Search the data below for the word "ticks" and report how many lines contain it, with no added words.

BEGIN

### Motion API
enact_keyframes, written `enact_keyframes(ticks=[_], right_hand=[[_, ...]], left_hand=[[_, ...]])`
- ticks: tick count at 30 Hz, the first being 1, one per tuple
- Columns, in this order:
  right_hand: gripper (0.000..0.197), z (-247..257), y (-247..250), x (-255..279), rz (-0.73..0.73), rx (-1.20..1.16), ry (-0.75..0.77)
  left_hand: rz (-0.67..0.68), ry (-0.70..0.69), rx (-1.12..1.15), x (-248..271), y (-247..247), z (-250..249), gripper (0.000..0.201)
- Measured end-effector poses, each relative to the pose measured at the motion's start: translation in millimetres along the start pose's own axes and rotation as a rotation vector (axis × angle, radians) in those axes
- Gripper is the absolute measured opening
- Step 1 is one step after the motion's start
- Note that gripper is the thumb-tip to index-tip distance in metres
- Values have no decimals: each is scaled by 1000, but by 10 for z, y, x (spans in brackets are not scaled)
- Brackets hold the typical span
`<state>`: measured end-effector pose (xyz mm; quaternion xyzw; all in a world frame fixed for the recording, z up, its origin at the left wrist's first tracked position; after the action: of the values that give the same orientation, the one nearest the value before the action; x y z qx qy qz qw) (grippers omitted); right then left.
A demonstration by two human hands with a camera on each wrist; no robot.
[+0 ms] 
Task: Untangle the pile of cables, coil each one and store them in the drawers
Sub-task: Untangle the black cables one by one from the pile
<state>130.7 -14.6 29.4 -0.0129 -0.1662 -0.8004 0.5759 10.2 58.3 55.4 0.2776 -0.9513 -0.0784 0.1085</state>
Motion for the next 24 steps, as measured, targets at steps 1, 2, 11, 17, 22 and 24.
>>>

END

[OUTPUT OF THE TASK] 2